### Problem details
An exact reprint of the listing is required, with no pictures included.

### Given data

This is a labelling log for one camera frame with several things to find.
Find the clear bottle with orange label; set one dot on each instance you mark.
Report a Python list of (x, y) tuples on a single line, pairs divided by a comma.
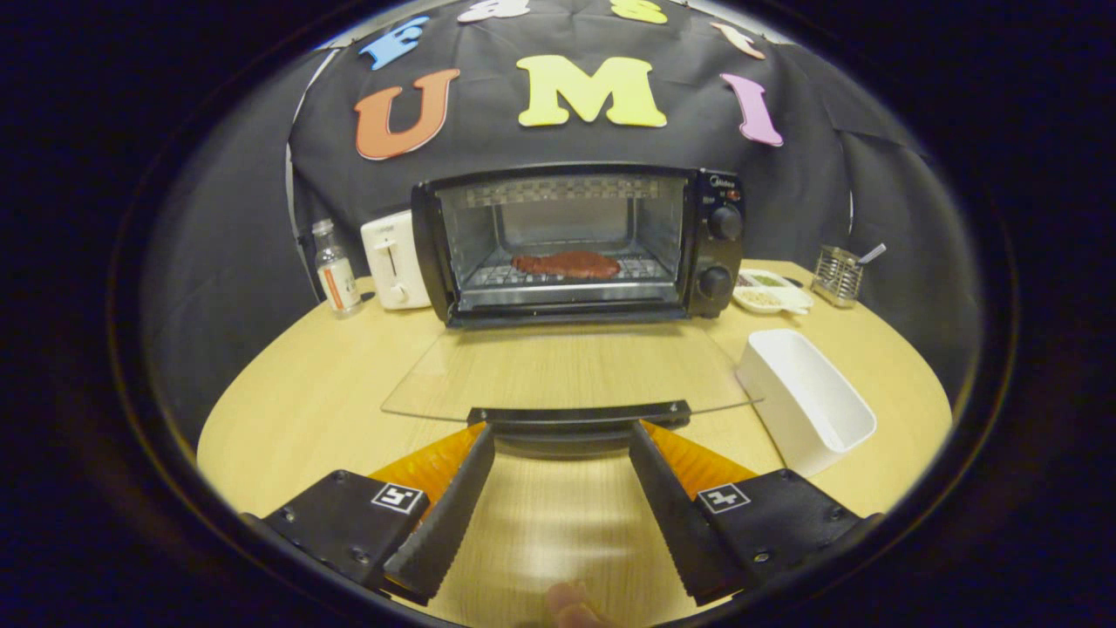
[(336, 279)]

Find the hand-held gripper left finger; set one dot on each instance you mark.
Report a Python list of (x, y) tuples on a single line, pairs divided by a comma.
[(449, 515)]

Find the brown meat steak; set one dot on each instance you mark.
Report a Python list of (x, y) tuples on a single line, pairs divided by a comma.
[(567, 264)]

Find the white sectioned plate with grains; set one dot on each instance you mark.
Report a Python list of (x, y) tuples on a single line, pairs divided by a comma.
[(772, 299)]

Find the black toaster oven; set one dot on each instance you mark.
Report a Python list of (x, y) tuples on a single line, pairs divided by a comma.
[(717, 253)]

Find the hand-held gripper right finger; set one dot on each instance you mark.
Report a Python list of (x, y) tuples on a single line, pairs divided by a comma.
[(671, 515)]

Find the white bread toaster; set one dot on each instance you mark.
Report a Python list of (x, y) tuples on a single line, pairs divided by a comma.
[(392, 262)]

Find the white rectangular tray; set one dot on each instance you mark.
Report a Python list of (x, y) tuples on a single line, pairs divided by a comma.
[(802, 401)]

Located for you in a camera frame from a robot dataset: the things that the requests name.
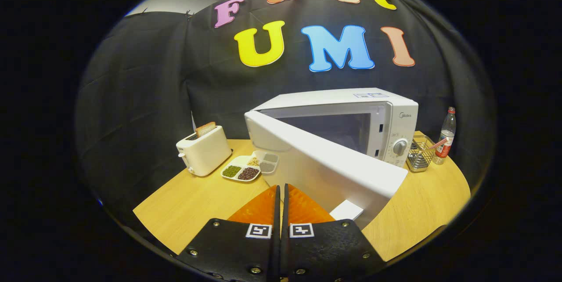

### Exercise output
This is a labelling log for one camera frame with several things to find.
Find the clear bottle with orange label; set one dot on each instance you mark.
Report a Python list of (x, y) tuples on a single line, pairs divided by a comma.
[(336, 279)]

Find the hand-held gripper left finger; set one dot on each instance you mark.
Report a Python list of (x, y) tuples on a single line, pairs divided by a comma.
[(449, 515)]

Find the brown meat steak; set one dot on each instance you mark.
Report a Python list of (x, y) tuples on a single line, pairs divided by a comma.
[(567, 264)]

Find the white sectioned plate with grains; set one dot on each instance you mark.
Report a Python list of (x, y) tuples on a single line, pairs divided by a comma.
[(772, 299)]

Find the black toaster oven; set one dot on each instance you mark.
Report a Python list of (x, y) tuples on a single line, pairs divided by a comma.
[(717, 253)]

Find the hand-held gripper right finger; set one dot on each instance you mark.
Report a Python list of (x, y) tuples on a single line, pairs divided by a comma.
[(671, 515)]

Find the white bread toaster; set one dot on each instance you mark.
Report a Python list of (x, y) tuples on a single line, pairs divided by a comma.
[(392, 262)]

Find the white rectangular tray; set one dot on each instance you mark.
Report a Python list of (x, y) tuples on a single line, pairs divided by a comma.
[(802, 401)]

Located for you in a camera frame from a robot dataset: the things that the requests name.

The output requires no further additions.